My Delta co-passengers and I recently had the opportunity to experience a near 1-hour flight delay due to, none other than, some dude dropping his iPhone into the aft toilet on our fancy Boeing 757. I’m not making this up…
Yep, there we were sitting at the gate and this guy comes up to the flight attendants to ask for some help getting his iPhone out of the crapper. Yuck! The captain got involved, and then maintenance, and then all the ensuing paperwork.
This incident reminded me of when the authorities shut down an interstate when some dude is threatening to jump from a bridge above. Imagine the economic impact. Few think about that…But thanks to the ever so brave maintenance man, the passenger ended up getting his “$900” iPhone back. He said he had insurance on it and needed it to be able to get a new one. Reasonable argument I suppose..if you’re a hazmat kinda guy.
I feel for the poor sap at AT&T who takes it back not knowing where it’s been.
I bring this up because it’s a scenario that could very well play out in your enterprise.
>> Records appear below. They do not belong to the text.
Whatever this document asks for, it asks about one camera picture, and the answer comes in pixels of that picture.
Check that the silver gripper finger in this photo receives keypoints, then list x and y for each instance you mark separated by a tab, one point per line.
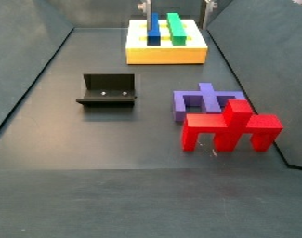
210	5
145	6

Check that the purple comb-shaped block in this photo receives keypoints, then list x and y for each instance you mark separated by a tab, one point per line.
206	98

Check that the yellow slotted board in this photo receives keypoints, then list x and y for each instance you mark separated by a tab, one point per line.
140	53

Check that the black angle fixture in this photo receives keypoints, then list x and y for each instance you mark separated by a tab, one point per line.
109	88

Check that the blue bar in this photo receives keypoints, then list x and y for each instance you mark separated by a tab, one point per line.
153	32

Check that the green bar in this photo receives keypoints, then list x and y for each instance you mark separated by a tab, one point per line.
178	36

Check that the red comb-shaped block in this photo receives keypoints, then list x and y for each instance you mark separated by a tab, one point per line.
229	126

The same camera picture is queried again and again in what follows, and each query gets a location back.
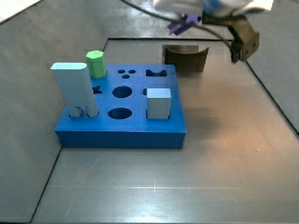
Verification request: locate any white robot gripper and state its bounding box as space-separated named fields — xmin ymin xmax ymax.
xmin=154 ymin=0 xmax=274 ymax=63

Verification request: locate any purple star prism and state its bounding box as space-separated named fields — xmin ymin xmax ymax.
xmin=167 ymin=14 xmax=202 ymax=35

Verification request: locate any blue shape sorter board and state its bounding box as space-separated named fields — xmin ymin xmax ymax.
xmin=55 ymin=64 xmax=187 ymax=149

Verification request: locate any light blue square peg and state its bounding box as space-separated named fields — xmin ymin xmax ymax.
xmin=146 ymin=88 xmax=173 ymax=120

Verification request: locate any green hexagonal peg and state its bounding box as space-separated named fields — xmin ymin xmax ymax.
xmin=86 ymin=50 xmax=107 ymax=79

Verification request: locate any light blue tall peg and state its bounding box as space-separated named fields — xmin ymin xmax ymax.
xmin=51 ymin=62 xmax=99 ymax=117

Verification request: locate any black cable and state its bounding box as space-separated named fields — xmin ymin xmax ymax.
xmin=119 ymin=0 xmax=237 ymax=45

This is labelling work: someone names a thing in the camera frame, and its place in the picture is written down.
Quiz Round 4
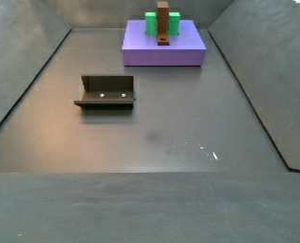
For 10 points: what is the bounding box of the purple base board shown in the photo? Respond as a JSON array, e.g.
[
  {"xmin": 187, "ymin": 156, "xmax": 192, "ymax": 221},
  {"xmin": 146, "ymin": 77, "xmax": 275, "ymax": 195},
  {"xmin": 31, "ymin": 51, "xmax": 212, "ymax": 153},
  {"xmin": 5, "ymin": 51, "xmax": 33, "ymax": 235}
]
[{"xmin": 122, "ymin": 20, "xmax": 206, "ymax": 66}]

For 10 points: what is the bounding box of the left green block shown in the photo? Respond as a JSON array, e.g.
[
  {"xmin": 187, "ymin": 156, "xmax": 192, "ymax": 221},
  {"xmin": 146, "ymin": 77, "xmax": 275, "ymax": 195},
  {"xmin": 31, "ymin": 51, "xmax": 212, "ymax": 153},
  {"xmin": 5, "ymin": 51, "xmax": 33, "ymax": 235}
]
[{"xmin": 144, "ymin": 12, "xmax": 158, "ymax": 36}]

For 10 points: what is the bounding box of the green block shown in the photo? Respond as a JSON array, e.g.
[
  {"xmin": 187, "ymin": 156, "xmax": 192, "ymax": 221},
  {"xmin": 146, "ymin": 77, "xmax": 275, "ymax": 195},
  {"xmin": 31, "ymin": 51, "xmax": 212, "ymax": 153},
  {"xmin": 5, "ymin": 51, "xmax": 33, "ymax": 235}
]
[
  {"xmin": 144, "ymin": 12, "xmax": 158, "ymax": 36},
  {"xmin": 167, "ymin": 12, "xmax": 180, "ymax": 35}
]

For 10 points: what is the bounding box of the right green block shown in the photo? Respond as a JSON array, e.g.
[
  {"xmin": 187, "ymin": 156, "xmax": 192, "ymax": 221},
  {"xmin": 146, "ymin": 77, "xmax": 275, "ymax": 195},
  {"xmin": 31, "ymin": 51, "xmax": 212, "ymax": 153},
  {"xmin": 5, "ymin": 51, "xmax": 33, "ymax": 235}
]
[{"xmin": 167, "ymin": 12, "xmax": 180, "ymax": 35}]

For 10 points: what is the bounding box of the brown L-shaped block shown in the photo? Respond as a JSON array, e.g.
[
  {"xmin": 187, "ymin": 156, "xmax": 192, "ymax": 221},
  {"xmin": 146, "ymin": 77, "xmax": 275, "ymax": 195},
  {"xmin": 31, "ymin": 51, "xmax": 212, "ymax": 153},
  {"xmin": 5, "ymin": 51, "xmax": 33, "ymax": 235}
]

I’m not so sure that anything could be recovered from a phone after being immersed in a toilet…but you never know, especially if the phone has a Micro SD card for external storage (i.e. BlackBerry & Android-based devices).
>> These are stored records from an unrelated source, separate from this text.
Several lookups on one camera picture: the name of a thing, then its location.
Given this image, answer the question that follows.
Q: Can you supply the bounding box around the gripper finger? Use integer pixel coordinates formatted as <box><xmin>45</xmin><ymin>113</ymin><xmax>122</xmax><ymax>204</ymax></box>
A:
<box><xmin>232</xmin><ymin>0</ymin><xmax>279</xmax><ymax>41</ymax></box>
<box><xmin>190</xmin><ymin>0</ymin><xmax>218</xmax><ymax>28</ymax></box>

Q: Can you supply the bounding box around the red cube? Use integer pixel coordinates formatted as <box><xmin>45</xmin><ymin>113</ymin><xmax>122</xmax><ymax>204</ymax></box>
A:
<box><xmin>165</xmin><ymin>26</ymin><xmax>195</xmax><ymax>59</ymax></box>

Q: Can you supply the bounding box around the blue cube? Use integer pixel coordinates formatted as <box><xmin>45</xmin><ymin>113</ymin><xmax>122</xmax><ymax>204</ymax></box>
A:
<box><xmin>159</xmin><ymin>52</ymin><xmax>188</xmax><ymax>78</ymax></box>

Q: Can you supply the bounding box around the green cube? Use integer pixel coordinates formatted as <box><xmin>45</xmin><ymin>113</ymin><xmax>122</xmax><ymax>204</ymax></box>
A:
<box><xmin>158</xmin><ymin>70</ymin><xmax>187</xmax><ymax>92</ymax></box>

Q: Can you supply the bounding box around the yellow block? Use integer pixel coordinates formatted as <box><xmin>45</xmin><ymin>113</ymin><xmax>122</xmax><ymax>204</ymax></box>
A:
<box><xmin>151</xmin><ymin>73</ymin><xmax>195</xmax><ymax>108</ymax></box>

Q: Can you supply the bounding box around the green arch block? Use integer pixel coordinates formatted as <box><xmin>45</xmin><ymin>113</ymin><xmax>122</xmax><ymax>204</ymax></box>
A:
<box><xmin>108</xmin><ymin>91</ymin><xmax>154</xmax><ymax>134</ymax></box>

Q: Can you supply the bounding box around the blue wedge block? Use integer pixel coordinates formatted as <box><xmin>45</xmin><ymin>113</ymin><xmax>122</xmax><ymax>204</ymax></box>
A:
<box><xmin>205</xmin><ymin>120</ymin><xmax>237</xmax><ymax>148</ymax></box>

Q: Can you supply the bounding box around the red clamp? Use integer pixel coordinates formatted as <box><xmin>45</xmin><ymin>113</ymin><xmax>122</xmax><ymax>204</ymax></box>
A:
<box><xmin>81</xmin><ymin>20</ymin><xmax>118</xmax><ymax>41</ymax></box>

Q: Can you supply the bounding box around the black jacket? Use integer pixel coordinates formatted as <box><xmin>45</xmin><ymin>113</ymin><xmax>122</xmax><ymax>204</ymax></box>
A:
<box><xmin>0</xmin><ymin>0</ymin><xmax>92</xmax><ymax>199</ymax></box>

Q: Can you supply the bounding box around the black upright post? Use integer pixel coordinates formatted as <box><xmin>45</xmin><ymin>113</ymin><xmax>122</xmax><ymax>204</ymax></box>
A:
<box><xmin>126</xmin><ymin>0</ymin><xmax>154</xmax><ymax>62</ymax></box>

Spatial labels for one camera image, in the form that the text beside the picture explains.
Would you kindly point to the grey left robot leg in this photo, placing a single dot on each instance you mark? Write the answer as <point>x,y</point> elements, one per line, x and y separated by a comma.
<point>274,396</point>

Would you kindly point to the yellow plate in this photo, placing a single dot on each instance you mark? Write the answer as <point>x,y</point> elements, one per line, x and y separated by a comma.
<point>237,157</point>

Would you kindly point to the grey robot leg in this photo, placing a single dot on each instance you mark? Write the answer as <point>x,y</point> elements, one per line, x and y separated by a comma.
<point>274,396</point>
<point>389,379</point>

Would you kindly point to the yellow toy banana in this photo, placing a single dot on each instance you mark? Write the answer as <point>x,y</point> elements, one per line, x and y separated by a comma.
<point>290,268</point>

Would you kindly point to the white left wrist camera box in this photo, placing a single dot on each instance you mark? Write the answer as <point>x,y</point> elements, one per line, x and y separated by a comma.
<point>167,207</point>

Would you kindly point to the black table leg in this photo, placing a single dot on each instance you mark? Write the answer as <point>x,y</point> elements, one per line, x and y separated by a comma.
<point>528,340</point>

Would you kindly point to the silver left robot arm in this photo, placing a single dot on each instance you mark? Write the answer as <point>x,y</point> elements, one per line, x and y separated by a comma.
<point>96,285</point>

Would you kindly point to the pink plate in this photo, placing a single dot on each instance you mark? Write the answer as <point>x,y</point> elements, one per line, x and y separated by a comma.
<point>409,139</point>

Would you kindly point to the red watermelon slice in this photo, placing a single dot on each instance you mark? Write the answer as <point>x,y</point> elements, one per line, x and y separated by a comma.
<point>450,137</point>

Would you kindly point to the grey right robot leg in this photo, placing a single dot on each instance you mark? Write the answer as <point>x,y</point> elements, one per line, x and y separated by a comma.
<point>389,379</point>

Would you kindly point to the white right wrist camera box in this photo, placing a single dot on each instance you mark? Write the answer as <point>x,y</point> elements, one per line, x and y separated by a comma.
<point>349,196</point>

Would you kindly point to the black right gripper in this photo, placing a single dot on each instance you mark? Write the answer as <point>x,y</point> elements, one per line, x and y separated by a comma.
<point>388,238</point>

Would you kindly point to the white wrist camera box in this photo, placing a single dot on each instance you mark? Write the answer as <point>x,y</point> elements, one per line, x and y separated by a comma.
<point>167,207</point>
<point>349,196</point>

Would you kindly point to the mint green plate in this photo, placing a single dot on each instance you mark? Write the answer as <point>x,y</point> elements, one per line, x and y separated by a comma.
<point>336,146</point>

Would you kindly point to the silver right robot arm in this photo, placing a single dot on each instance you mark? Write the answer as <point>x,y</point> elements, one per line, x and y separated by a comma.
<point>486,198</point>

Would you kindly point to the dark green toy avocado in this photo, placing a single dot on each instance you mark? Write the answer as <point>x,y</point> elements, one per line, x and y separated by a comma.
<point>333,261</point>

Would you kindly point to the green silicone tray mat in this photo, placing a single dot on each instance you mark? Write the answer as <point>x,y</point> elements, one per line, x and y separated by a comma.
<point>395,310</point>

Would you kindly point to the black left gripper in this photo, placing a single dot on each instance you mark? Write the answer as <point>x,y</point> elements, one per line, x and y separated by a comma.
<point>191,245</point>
Will your employees know what to do in this type of situation? Will it matter if the device is personally-owned versus business-owned? You need to develop a stance on this and integrate into your mobile security policy. Oh, and let everyone know about it. Will you need to enact any sort of incident response procedures or data breach notification (I can hear it now: “Sorry Mr. or Mrs. Customer, We’ve had a craptacular situation involving your data that you need to know about…”).
It was a funny situation. Crappy jokes aside, this is certainly something to think about for your own business.